Books, clay tablets, scrolls, engraved stone, to which humans owe their entire
knowledge of their premodern history, seem to have put up pretty well against
entropy. The same is not the case for information disseminated in a controlled
manner from privately owned servers.

> _If I see some people playing music on a corner and return the next night to
> see they 've left, I may be wistful, but it would be silly to argue "playing
> live music is broken and we should fix it"._

> _If you think of web sites as performances put on for a limited time by the
> server, it doesn 't seem so terrible that they disappear after a while._

Thankfully, the generations who produced and preserved knowledge on paper,
clay and stone before the onset of digital technology - that is, every
generation of humans that has ever lived, except ours - did not think of books
and libraries as throwaway pamphlets. And it would take more than an arbitrary
interchange of modes of cultural production to argue that we should be doing
otherwise in the technological circumstance we find ourselves in.

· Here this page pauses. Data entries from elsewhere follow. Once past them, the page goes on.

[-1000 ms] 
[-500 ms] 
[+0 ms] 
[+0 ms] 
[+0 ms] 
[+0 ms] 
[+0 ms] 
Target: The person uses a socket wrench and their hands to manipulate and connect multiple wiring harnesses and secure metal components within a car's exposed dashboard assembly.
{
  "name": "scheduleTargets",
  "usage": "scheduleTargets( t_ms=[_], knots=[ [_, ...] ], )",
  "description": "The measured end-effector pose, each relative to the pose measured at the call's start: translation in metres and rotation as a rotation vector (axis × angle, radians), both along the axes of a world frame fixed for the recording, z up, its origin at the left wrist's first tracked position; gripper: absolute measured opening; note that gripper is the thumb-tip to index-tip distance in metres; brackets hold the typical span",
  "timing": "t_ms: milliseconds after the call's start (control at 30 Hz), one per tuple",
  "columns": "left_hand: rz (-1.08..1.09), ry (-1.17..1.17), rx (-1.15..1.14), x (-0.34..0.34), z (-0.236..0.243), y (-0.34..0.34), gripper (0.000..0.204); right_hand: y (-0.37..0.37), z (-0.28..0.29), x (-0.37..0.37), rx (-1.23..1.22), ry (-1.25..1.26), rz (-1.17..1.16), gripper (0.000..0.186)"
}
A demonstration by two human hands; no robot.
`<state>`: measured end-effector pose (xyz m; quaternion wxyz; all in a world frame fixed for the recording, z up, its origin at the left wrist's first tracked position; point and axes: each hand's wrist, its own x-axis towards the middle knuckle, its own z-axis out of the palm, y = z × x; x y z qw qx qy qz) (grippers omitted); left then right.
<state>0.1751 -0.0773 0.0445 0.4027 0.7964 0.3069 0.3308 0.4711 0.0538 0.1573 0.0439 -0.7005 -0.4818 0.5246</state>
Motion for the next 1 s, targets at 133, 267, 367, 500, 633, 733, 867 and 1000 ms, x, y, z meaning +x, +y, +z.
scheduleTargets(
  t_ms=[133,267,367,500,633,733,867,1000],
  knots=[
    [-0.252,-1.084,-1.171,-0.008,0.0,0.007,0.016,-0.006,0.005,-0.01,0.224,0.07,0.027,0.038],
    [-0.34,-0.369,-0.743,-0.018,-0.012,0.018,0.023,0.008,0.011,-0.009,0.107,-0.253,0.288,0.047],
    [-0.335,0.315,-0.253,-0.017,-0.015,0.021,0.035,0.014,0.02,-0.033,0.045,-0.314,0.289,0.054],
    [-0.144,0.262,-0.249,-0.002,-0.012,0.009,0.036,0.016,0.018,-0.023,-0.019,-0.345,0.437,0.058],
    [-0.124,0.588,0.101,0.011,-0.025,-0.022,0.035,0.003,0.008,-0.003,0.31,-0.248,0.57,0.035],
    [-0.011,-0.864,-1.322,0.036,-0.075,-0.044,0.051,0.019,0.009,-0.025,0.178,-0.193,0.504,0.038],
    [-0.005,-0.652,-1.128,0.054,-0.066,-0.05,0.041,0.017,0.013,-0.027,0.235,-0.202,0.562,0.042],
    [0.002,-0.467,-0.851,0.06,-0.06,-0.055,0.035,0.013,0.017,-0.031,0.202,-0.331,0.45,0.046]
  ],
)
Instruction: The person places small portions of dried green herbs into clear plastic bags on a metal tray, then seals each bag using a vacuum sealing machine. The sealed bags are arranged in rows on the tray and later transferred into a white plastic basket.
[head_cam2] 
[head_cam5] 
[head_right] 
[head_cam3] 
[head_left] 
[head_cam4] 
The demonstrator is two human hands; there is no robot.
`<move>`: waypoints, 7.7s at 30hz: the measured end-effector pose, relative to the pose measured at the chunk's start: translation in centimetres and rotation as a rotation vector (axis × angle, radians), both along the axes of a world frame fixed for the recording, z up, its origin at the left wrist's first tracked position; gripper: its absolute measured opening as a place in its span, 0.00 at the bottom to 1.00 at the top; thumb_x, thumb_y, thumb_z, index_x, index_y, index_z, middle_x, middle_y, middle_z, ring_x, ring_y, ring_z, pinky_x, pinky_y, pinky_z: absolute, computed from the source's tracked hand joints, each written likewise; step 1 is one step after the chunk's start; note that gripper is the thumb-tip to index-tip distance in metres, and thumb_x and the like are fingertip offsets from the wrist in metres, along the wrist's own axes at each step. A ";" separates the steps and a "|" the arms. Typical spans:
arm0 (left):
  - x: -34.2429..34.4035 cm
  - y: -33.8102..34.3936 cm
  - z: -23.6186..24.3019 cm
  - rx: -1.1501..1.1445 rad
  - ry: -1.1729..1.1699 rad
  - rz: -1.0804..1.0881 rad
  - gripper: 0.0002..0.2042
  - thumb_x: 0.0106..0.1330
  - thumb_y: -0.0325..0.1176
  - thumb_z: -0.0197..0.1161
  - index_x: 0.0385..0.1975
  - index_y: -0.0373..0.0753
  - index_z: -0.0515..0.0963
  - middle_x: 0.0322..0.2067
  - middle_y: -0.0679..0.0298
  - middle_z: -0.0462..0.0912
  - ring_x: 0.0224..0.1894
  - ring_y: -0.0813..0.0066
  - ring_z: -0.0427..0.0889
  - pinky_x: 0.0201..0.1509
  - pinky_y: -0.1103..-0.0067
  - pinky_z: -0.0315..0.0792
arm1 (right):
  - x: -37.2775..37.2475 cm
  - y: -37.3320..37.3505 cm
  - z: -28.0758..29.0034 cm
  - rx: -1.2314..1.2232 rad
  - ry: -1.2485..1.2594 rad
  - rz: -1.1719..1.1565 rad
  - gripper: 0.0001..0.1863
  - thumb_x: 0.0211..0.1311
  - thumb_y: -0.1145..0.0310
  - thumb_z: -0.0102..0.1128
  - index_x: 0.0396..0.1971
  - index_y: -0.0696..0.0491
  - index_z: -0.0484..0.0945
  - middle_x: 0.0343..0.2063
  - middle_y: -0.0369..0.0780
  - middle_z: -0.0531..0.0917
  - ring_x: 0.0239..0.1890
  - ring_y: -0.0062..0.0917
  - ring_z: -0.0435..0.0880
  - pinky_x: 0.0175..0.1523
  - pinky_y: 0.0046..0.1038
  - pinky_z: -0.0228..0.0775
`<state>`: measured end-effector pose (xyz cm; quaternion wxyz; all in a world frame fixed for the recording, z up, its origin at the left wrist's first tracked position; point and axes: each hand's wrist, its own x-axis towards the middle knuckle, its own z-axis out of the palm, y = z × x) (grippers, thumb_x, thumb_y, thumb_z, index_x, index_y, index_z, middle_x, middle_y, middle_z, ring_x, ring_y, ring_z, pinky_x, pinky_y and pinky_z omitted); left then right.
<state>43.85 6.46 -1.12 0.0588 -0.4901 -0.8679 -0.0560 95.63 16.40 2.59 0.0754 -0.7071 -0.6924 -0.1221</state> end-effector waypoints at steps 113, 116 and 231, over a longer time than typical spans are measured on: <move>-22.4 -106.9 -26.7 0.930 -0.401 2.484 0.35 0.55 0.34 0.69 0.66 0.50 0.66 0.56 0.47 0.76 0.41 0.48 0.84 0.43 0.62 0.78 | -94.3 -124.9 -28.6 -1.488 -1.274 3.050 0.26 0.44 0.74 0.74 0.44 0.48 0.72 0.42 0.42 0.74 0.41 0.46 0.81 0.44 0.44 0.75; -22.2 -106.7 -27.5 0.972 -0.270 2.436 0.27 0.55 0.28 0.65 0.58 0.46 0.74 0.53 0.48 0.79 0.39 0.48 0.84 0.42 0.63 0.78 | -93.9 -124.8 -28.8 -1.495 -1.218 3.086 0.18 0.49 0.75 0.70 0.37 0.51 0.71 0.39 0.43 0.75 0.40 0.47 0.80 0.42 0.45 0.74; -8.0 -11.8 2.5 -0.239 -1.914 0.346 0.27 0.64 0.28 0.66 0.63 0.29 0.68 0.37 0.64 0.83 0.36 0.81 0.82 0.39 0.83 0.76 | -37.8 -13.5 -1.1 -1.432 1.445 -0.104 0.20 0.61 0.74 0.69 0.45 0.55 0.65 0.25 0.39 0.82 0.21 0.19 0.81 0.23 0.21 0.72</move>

The "tyrants of the server" are not thinking of server-centric aggregation and
dissemination of as a performance put on for a limited time: they are betting
on it as the future of all human literary activity. Google doesn't want to
read you a paragraph, take your money and say goodbye; it wants to swallow all
the world's books and information, chop it to tiny pieces, store and own it
forever, and extract the maximum profit from each tiny piece, without having
you pay a penny. And it wants you to come back for more. The persistence of
the server-centric model of content dissemination is not an accident; it is
dictated by the political economy of the web brought about by the Googles of
the world.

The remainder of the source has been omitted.